◆ **Exercise details**
In the records below, find the line containing "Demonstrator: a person" and the line containing "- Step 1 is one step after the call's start"; please repeat exactly the lines from one to the other, both included, and nothing more.

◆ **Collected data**

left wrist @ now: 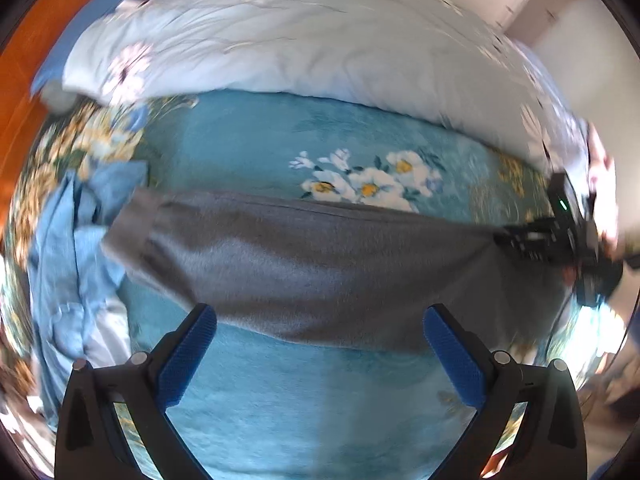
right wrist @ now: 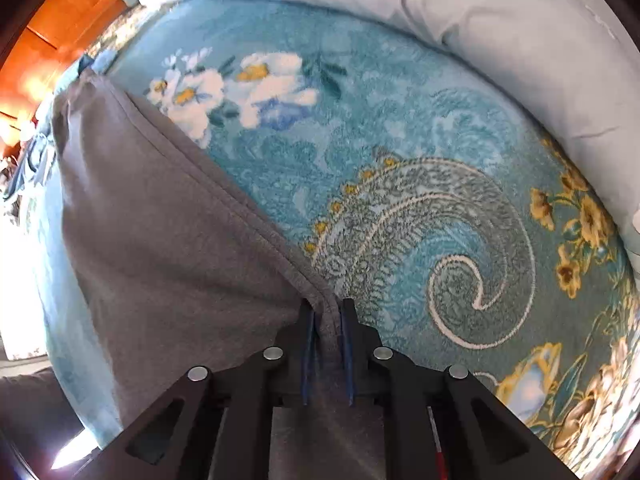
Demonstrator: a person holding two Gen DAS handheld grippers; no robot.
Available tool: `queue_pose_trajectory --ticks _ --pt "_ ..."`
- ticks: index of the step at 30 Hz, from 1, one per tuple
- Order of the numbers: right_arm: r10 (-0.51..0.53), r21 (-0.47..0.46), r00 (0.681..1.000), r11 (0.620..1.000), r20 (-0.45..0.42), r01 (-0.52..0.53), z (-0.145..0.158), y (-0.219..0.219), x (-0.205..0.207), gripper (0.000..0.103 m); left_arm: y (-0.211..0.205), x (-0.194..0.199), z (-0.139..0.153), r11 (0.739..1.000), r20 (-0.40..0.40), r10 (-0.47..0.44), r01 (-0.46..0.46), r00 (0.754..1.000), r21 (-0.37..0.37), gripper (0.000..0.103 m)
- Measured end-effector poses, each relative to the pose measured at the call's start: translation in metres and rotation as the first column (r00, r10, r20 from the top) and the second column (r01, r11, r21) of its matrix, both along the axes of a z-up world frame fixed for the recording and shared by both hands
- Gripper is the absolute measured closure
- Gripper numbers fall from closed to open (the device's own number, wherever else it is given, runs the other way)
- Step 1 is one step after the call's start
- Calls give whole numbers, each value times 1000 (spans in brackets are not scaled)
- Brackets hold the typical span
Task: Fold clothes
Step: 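Pull the waistband with the right gripper to stretch the sweatpants straight, then grasp the stacked cuffs with the left gripper and lift them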
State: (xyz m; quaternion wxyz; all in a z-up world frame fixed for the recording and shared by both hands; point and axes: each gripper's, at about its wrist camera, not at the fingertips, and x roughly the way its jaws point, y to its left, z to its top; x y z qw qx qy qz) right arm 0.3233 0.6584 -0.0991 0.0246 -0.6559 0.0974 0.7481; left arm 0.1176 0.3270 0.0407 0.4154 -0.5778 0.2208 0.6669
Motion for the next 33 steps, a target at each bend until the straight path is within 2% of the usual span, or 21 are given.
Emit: queue_pose_trajectory --ticks 1,2,4,6,11,14,17,21,23,26,33 --pt "-18 15 1000 1000 -12 18 6 1 4 64 -5 -5 -1 999 11 35 -35 999 5 0" --pt "-43 23 999 999 -29 43 14 2 9 61 -10 -10 -2 998 21 68 -69 997 10 0" --pt "-104 29 992 994 -66 106 31 5 24 60 -22 -21 -5 989 34 145 -146 989 19 0" --pt "-171 22 982 985 -79 173 42 3 40 60 -36 -36 -10 971 57 236 -238 970 33 0" --pt "-345 -26 938 938 -17 344 51 -17 80 57 -75 -82 -31 879 122 463 -473 878 66 0" --pt "-435 -41 900 899 42 436 58 -39 114 57 -89 -111 -49 840 143 526 -538 838 63 0" --pt "-514 -53 854 853 74 519 72 -59 143 57 -96 -137 -71 830 170 541 -556 823 48 0" --pt "-558 -14 824 827 99 562 99 -86 155 57 -104 -163 -105 820 234 560 -572 795 -23 0" --pt "-555 7 825 830 103 557 113 -98 154 57 -107 -173 -118 813 271 567 -582 778 -30 0" --pt "-542 52 833 840 108 540 136 -116 144 55 -108 -184 -127 815 298 555 -579 777 -7 0" --pt "-502 94 857 865 116 493 164 -149 105 53 -101 -206 -146 830 370 511 -557 776 23 2"
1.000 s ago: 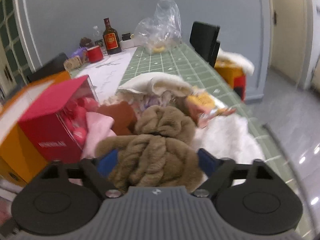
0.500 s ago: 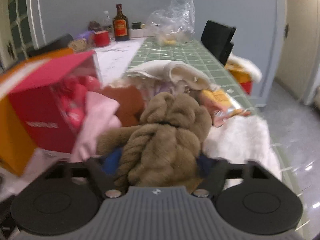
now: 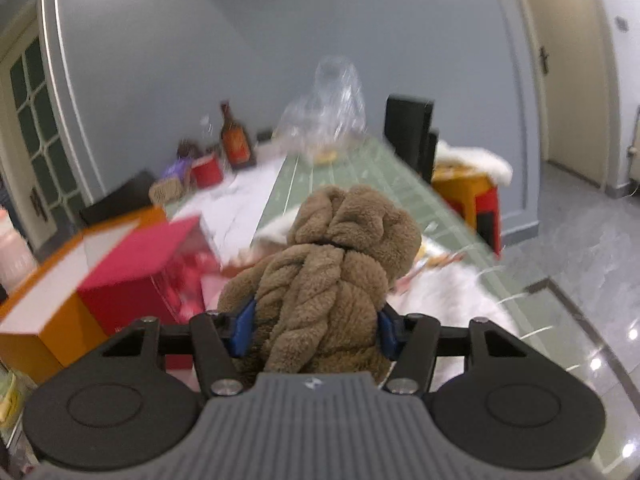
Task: Organize soft objects
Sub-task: 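Close the right gripper on the brown plush and lift it, then grasp the pink cloth with the left gripper while the right gripper holds the brown plush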
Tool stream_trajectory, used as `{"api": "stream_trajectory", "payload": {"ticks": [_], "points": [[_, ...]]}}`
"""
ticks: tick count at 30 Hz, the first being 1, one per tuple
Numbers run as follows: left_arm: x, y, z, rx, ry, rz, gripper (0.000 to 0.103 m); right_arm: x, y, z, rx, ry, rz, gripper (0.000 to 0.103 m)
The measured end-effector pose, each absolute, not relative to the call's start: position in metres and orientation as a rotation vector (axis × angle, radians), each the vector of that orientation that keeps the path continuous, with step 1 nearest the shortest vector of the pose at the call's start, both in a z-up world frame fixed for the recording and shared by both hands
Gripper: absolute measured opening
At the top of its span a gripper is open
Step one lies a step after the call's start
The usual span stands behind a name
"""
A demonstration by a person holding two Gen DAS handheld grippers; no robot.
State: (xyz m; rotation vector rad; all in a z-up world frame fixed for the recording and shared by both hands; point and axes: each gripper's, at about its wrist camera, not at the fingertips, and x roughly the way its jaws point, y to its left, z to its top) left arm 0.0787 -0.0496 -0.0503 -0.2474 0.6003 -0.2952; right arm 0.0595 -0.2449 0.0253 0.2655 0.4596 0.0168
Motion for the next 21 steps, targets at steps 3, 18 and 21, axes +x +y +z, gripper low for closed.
{"api": "stream_trajectory", "payload": {"ticks": [3,18,21], "points": [[0.078,-0.052,-0.050,-0.234,0.596,-0.294,0.087,0.038,-0.250,0.024,0.264,0.433,-0.061,0.060],[0.078,-0.096,-0.020,0.091,0.455,-0.117,0.087,0.002,-0.272,-0.038,0.362,0.538,-0.105,0.062],[0.080,-0.103,-0.022,0.144,0.407,-0.078,0.087,-0.001,-0.272,-0.042,0.353,0.535,-0.096,0.064]]}}
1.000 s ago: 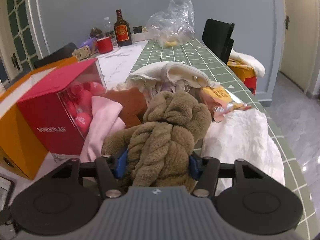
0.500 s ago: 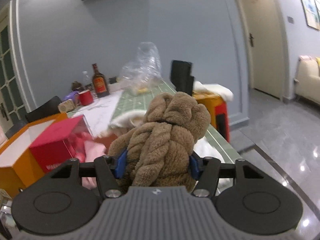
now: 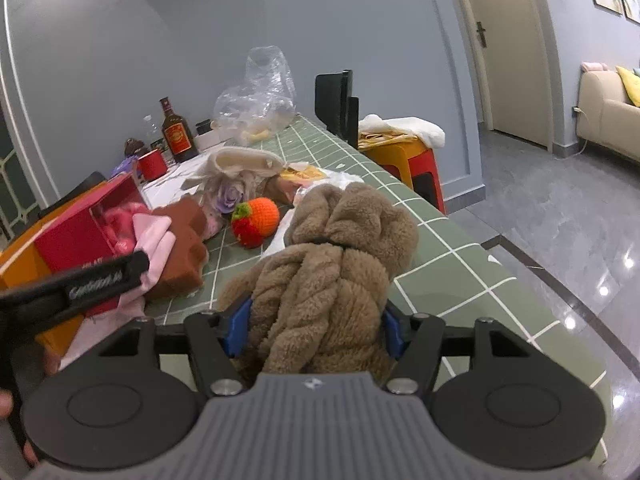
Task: Organize soft objects
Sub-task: 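Grasp the pink cloth with the left gripper while the right gripper holds the brown plush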
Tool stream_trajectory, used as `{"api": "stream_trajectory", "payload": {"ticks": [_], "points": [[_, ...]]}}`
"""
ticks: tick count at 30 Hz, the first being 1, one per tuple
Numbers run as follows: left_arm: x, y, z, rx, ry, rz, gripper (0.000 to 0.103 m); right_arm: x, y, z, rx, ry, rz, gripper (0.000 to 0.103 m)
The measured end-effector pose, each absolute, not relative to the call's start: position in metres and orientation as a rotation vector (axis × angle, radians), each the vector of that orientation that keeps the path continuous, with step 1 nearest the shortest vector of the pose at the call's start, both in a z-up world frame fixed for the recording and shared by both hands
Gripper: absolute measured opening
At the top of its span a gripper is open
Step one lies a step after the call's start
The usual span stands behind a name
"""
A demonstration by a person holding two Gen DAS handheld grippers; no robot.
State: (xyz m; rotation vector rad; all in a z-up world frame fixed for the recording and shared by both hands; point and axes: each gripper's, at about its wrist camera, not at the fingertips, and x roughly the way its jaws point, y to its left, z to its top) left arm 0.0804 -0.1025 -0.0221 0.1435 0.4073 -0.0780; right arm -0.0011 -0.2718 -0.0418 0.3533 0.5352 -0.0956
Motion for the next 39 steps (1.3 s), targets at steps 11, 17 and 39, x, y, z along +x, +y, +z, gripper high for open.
{"api": "stream_trajectory", "payload": {"ticks": [11,17,39], "points": [[0.085,-0.116,-0.038,0.252,0.380,-0.115,0.087,-0.009,-0.279,-0.048,0.385,0.520,-0.049,0.065],[0.106,-0.122,-0.047,0.289,0.493,-0.006,0.062,-0.007,-0.282,-0.052,0.395,0.518,-0.022,0.066],[0.041,-0.088,-0.041,0.273,0.464,-0.156,0.005,-0.014,-0.274,-0.051,0.413,0.504,-0.059,0.065]]}}
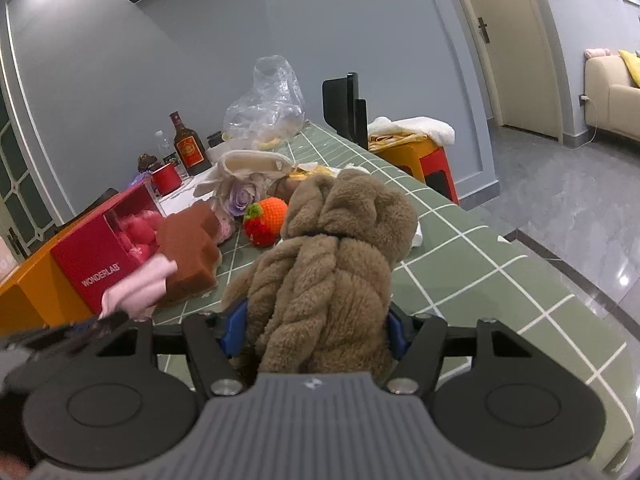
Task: Organize soft objects
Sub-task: 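Grasp the pink cloth with the left gripper while the right gripper holds the brown plush, then carry both items over the orange box and open both grippers to drop them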
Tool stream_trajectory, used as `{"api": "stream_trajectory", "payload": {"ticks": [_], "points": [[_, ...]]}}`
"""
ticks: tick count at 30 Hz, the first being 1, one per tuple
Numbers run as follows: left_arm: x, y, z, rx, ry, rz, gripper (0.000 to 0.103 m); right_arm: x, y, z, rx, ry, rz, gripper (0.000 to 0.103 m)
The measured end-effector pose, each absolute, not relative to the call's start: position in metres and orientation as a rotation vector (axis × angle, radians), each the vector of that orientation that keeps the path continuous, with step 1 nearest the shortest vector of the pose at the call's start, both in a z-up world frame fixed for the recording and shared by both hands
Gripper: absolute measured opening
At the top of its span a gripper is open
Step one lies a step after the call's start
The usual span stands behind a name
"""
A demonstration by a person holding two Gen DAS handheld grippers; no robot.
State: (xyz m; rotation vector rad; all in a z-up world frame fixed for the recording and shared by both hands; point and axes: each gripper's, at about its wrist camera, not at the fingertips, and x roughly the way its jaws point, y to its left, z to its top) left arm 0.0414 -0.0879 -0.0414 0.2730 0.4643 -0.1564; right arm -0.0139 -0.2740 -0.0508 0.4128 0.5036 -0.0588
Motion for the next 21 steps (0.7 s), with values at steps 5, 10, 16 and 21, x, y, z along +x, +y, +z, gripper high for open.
{"api": "stream_trajectory", "payload": {"ticks": [5,10,16,21], "points": [[0.022,-0.068,-0.036,0.213,0.497,-0.251,0.005,-0.019,-0.268,-0.044,0.409,0.494,-0.062,0.065],[0.012,-0.056,-0.032,0.189,0.491,-0.291,0.005,-0.024,-0.255,-0.039,0.373,0.489,-0.027,0.065],[0.008,-0.051,-0.029,0.182,0.479,-0.270,0.005,-0.027,-0.250,-0.035,0.367,0.483,-0.006,0.065],[-0.003,-0.036,-0.014,0.140,0.428,-0.256,0.005,-0.033,-0.252,-0.031,0.380,0.477,-0.014,0.065]]}}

◆ **Result of this task**
Demonstrator: a person holding two Gen DAS handheld grippers; no robot.
Available tool: `queue_pose_trajectory --ticks _ --pt "_ ..."`
- ticks: index of the step at 30 Hz, from 1, one per tuple
- Order of the numbers: right_arm: r10 (-0.51..0.53), r21 (-0.47..0.46), r00 (0.681..1.000), r11 (0.620..1.000), r20 (-0.45..0.42), r01 (-0.52..0.53), z (-0.145..0.158), y (-0.219..0.219), x (-0.205..0.207), gripper (0.000..0.103 m); left_arm: y (-0.211..0.205), x (-0.194..0.199), z (-0.139..0.153), r11 (0.739..1.000), r20 (-0.40..0.40), r10 (-0.47..0.44), r01 (-0.46..0.46), r00 (0.754..1.000), r21 (-0.37..0.37), gripper (0.000..0.103 m)
- Measured end-effector poses, each relative to the pose measured at the call's start: translation in metres and rotation as the first column (r00, r10, r20 from the top) and the second column (r01, r11, r21) of its matrix, both along the axes of a z-up world frame fixed for the recording and shared by both hands
- Gripper is the absolute measured closure
- Gripper numbers fall from closed to open (the device's own number, wherever else it is given, runs the other way)
- Step 1 is one step after the call's start

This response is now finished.